He squeezed the little skull, causing a pill to pop out into his mouth.

Just so long as it isn't the Demon Rabbit...

There was a sound remarkably like a rubber band breaking, just as Ichigo's hollow form broke free of the still-standing gigai.

The gikongan sprang to a salute. "Greetings! I am HOLY SHIT IT'S A HOLLOW - "

It vanished in a cloud of dust, sprinting off as fast as possible out the door.

"Well... that went marginally better than last time," commented Ichigo.

...crap. And now we have a retarded gikongan on the loose with Kurosaki's gigai. Not to mention they're particularly difficult to sense in the first place, and with his reiatsu-concealing gigai... this will be irritating.


On the rooftops of Karakura Town sprinted a boy with no name. As of yet, nobody had managed to notice him, since people don't generally tend to look upwards when walking around on the street.

Shit! Why was there a hollow standing there when I came out? It would've been fine otherwise, I would've gotten this sexy body and then they would've left me to do my own thing, but oh no -

He dropped to the ground. He was far enough away that the hollow probably wouldn't find him, or whichever shinigami whose gigai he was using right now.
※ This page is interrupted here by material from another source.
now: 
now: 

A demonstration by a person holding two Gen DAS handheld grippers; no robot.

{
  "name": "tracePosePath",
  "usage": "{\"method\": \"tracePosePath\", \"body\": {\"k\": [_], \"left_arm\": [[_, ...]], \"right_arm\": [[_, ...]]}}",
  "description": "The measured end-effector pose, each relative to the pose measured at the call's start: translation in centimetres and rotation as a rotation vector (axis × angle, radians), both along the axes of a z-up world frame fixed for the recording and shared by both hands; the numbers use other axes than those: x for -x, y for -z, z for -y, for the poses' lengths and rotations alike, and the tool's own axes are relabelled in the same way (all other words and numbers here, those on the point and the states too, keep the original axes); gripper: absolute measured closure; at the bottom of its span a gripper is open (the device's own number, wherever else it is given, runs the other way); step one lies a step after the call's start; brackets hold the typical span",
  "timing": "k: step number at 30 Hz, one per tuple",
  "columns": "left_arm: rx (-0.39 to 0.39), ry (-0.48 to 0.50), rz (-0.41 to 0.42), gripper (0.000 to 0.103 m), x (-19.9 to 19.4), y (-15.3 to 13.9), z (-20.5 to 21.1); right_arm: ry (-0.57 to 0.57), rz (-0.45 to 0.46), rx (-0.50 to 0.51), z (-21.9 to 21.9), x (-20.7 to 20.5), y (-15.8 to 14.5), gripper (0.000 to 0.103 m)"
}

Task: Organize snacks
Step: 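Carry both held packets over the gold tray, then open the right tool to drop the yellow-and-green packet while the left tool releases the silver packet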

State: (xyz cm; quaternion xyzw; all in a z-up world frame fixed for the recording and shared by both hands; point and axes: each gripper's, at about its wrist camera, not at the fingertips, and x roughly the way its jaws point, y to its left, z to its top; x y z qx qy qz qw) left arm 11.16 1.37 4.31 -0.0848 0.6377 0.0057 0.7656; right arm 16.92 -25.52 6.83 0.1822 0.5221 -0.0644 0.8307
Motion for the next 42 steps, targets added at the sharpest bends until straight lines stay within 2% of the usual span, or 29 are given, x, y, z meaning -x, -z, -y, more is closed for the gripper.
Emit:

Why did I have to just bolt before I even knew who I was meant to be avoiding?! Other than the hollow...

He glanced at a windowpane. His new reflection was visible in the glass; bright orange hair, slightly spiky, brown eyes.

Actually... I guess this new body isn't too bad. As long as I stay out of the shinigami's way for the time being, and as long as the hollow doesn't come after me... but then... yeah, I guess they're probably fighting each other right now. I guess that was why I got called out... at any rate... I guess it's best if I make the most of it for the time being. He stretched experimentally, marvelling at the feel of the power running through his legs. This body's pretty cute, to be honest. I feel like I could run a marathon like this!

"Hey, you!"

He glanced around at the man striding towards him. The human was quickly closing the distance between them.

"Huh?"

"Don't 'huh' me, boy! What are you doing outside of your class right now?"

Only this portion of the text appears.